The LSTM models use NVIDIA’s INT8 Tensor Cores which speeds up computation by approximating floating-point precision with 8-bit integers, a process known as quantisation. This technique, while reducing numerical precision, maintains the accuracy of basecalling.
The LSTM model implementations also fully utilise the GPU devices on which they are run. This includes techniques such as persistent kernels that cache the recurrent LSTM weights in the GPU register files to maximise memory bandwidth.
We will continue to deploy model and implementation optimisations to both the LSTM and transformer models in the future.
Figure 4: PromethION 48
Prospects and Applications
We hope that the accuracy gained by integrating the transformer architecture into the basecaller will support our community in exploring new avenues of research and application in genomics including detailed genomic studies, personalised medicine, and complex disease research.
Our technology is particularly poised to impact areas requiring the analysis of large-scale genomic data, such as cancer genomics, where understanding the full spectrum of genetic variations is vital.
Moreover, the adaptability of transformers to different computational platforms promises explorations into alternative hardware acceleration. This has the potential to broaden the scope of genomic research and applications and deliver on Oxford Nanopore’s vision to enable the analysis of anything, by anyone, anywhere.

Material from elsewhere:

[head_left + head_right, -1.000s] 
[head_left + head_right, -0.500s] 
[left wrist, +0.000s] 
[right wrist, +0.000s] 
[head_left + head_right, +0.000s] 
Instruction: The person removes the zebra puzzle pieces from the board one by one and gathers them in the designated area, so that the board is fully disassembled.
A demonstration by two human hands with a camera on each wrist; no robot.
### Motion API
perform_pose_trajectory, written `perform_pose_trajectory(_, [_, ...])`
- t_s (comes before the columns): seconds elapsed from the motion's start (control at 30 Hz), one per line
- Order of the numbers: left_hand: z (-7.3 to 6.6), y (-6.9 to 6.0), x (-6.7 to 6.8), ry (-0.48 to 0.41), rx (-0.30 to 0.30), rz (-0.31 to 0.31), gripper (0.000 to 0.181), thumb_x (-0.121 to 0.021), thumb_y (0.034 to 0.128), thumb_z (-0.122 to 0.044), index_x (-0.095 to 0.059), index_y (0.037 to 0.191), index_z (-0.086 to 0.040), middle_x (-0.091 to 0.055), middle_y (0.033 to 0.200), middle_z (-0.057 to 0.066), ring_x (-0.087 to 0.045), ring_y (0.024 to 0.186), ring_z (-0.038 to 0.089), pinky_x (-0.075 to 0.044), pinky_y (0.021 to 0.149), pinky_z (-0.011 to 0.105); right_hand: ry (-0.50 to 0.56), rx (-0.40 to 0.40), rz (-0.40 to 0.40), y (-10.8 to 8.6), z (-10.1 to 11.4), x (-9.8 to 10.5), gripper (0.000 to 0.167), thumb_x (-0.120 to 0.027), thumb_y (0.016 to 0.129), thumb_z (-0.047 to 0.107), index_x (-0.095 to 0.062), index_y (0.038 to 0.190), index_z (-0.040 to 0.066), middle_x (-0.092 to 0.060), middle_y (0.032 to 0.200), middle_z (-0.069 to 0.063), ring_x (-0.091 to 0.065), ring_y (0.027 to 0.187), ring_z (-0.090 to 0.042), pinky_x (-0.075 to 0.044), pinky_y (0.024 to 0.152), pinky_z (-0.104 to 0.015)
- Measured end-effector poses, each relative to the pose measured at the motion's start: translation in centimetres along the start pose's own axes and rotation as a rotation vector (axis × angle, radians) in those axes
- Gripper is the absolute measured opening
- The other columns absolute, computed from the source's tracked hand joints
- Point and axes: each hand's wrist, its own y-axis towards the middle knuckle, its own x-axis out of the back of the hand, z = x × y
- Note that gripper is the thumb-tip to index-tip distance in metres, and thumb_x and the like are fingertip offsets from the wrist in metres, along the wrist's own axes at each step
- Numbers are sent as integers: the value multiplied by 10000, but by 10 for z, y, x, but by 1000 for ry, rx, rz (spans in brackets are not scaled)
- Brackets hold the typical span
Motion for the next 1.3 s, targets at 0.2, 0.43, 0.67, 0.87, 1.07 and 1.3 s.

Specific areas of future research of interest to our machine learning team includes model compression techniques that have the potential to reduce the computational cost of our models. We currently quantise our models, so operations execute using 8-bit integers, rather than 16 or 32-bit floats, making computation run faster.
However, the latest research shows that even single-bit quantisation is possible. We are also looking to expand into other model compression techniques such as knowledge distillation and various forms of model sparsity. Finally, we wish to explore alternative decoder heads, such as autoregressive next-base prediction, to understand the benefits and trade-offs they bring.
In our commitment to openness and collaboration, we are releasing the transformer model’s source code for training and inference, as well as our model weights. This initiative invites the global research community to engage with, enhance, and adapt our technology, which we believe will accelerate innovations in genomic research and application.